I watched how she learned to suppress her own feelings in order to help her children grow: "Mother Carey's impulse was to cast herself on the floor and request him simply smile on her and she would do his lightest bidding, but controlling her secret desires she answered: 'I would help if you needed me, but you don't. You're a great big boy now!'"
I noticed how intentional and kind she was in the formation of her children's characters: "The way to begin would be to give him a few delightful responsibilities, such as would appeal to his pride and sense of importance, and gradually to mingle with them certain duties of headship neither so simple nor so agreeable."
But mostly I noticed her centrality and importance in the lives of all those around her. They were all thriving because of her loving concern for them: "Any girl that takes me will get a better husband because of you; any children I may be blessed with will have a better father because I have known you. Don't make any mistake, dear Mrs. Carey, your hearth fire glows a long, long distance!"
As I saw her story unfold and read her words of wisdom and insight, I realized that she was every bit as much a hero as Frodo, or St. George, or Odysseus.
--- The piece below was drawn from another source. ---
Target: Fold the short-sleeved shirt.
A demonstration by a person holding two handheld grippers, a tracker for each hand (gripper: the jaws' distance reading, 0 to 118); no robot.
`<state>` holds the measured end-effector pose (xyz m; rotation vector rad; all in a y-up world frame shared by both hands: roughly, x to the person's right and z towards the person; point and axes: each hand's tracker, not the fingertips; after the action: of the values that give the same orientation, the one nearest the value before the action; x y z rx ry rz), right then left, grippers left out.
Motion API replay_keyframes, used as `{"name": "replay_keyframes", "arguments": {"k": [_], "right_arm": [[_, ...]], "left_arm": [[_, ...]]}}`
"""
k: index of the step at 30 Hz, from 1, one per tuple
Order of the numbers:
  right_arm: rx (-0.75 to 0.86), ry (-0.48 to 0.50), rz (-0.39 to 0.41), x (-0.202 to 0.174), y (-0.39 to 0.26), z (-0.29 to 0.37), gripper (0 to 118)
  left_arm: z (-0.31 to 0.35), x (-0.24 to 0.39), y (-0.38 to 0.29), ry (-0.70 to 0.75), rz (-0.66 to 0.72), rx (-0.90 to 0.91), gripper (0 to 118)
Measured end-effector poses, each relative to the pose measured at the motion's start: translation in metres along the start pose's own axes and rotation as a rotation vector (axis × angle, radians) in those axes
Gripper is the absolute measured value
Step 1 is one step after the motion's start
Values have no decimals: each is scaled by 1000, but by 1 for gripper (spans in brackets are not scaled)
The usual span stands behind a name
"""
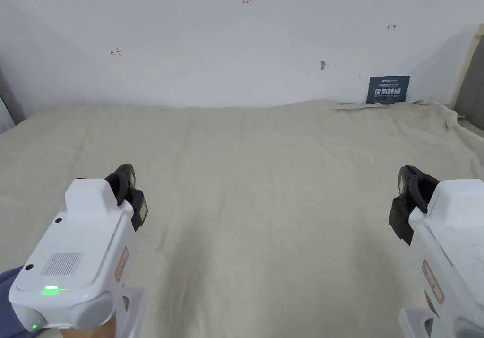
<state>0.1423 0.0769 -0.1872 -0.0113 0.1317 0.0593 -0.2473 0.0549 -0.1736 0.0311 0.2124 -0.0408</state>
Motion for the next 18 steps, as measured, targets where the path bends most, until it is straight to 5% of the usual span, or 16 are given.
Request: {"name": "replay_keyframes", "arguments": {"k": [18], "right_arm": [[11, -28, -1, 6, -2, 8, 0]], "left_arm": [[8, 32, -7, -50, -17, -11, 0]]}}
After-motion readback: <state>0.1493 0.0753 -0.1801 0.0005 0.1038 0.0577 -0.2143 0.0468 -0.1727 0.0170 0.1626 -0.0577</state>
"She had but one keen desire: to go to some quiet place where temptations for spending money would be as few as possible, and there live for three or four years, putting her heart and mind and soul on fitting the children for life. If she could keep strength enough to guide and guard, train and develop them into happy, useful, agreeable human beings,-- masters of their own powers; wise and discreet enough, when years of discretion were reached, to choose right paths,--that, she conceived, was her chief task in life, and no easy one."
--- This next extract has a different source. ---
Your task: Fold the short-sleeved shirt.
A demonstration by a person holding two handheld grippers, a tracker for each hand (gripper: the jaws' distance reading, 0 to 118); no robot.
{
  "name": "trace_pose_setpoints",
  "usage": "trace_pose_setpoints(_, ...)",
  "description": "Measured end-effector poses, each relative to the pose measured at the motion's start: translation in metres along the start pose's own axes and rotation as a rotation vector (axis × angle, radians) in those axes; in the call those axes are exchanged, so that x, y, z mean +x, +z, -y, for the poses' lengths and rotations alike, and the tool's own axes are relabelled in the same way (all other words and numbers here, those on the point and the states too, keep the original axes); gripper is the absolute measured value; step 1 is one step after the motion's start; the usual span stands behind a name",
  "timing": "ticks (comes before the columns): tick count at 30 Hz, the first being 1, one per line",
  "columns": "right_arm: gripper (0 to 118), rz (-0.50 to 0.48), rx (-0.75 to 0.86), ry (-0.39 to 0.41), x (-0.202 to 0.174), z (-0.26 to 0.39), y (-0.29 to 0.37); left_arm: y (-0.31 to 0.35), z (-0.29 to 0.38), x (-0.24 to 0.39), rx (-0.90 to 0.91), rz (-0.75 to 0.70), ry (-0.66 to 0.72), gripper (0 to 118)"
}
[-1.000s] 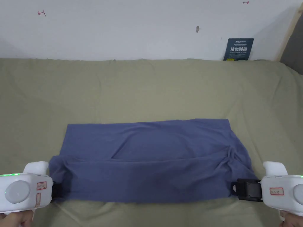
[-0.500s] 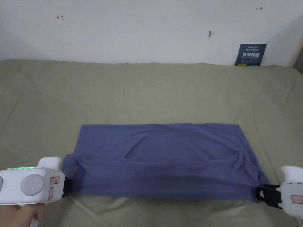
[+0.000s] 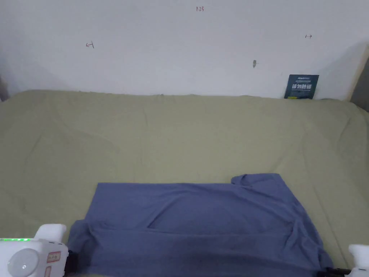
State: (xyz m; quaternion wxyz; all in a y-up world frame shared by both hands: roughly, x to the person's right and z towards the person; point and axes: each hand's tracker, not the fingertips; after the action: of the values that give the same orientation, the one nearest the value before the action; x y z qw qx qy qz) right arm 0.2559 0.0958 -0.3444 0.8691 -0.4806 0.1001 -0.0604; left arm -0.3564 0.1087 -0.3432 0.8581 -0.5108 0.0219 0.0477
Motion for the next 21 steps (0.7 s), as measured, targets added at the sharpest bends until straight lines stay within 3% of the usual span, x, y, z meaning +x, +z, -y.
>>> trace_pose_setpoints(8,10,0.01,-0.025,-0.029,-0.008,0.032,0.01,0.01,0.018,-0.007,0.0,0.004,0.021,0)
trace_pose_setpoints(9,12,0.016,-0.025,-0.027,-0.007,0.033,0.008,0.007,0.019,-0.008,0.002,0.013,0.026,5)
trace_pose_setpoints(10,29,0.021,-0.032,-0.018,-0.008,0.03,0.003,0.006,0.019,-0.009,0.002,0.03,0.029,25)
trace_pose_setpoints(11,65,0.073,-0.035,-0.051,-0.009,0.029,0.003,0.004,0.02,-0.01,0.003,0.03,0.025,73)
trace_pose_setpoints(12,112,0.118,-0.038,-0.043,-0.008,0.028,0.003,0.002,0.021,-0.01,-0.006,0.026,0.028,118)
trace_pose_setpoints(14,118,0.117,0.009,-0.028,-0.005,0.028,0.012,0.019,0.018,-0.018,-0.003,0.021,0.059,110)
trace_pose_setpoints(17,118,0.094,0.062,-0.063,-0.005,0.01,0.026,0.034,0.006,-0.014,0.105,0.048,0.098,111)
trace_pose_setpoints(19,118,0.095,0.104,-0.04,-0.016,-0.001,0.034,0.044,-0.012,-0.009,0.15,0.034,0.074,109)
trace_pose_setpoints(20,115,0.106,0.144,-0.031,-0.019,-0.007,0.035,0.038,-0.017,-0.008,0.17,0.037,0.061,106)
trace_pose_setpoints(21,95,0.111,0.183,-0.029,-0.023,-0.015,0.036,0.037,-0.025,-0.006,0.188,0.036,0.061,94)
Mother Carey lived a great story and, I realized with repentance and fresh resolve, that I was living a great story, too--the greatest story. I began to devour books again, with a new perspective and mission: to learn as much as I could from the mothers within them. I re-visited Little House on the Prairie with a keen eye to Ma and I was awed by her resolve, resourcefulness, tenacity, and courage. I studied Marmee in Little Women and determined to show my boys the same kind of loving concern for family and hospitality to neighbors as she did. I met Jo Bhaer in Little Men and Mrs. Gilbreth in Cheaper By The Dozen and I determined to nurture my boys to be boys and bring out the individual gifts that God has given them.
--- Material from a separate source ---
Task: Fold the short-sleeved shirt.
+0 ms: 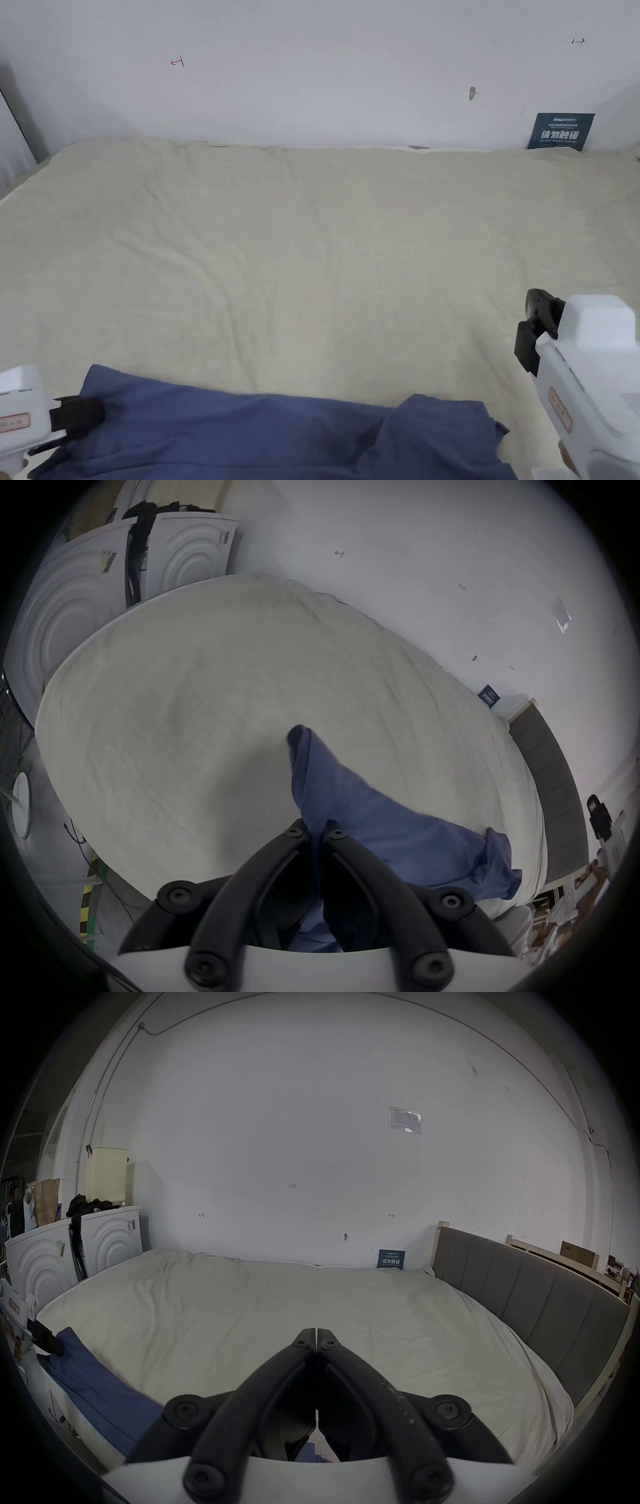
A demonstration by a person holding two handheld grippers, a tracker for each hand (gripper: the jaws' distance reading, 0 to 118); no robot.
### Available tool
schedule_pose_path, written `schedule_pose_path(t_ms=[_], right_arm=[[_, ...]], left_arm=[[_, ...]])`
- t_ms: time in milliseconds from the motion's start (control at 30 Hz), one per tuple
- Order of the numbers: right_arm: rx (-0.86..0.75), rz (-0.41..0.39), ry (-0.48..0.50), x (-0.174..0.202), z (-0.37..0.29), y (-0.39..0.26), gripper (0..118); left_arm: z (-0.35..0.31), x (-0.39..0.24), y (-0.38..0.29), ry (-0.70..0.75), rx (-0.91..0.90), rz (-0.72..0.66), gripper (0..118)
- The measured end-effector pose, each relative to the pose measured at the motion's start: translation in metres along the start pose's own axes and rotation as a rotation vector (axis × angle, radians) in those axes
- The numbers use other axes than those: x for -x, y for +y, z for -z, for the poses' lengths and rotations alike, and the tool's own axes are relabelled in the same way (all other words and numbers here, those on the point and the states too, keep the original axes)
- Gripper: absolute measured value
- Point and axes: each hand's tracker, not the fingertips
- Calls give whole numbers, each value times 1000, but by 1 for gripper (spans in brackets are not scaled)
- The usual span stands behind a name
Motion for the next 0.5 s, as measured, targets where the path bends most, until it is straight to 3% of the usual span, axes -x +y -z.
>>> schedule_pose_path(t_ms=[300,500], right_arm=[[-13,18,1,-11,-7,-4,1],[-6,19,-21,-25,-11,-8,1]], left_arm=[[11,-135,-17,-239,111,114,7],[63,-206,-50,-269,241,173,7]])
“I always wanted to be a hero--to sacrifice my life in a big way one time--and yet, God has required my sacrifice to be thousands of days, over many years, with one more kiss, one more story, one more meal.” -Sally Clarkson
I may be just a mother, after all, but I can't imagine anything I would rather be. Each day as we add a new chapter to our story here in our home, I thank God that He set my feet on this path and chose me for this grandest of adventures. I don't know how my story will end, but I confess that if I could write just one scene, I would write this one: my boys, grown grey with age and wisdom, leafing through all of the old books that they have inherited, the books that formed them and me, and catching little glimpses of their mother on the pages that they read.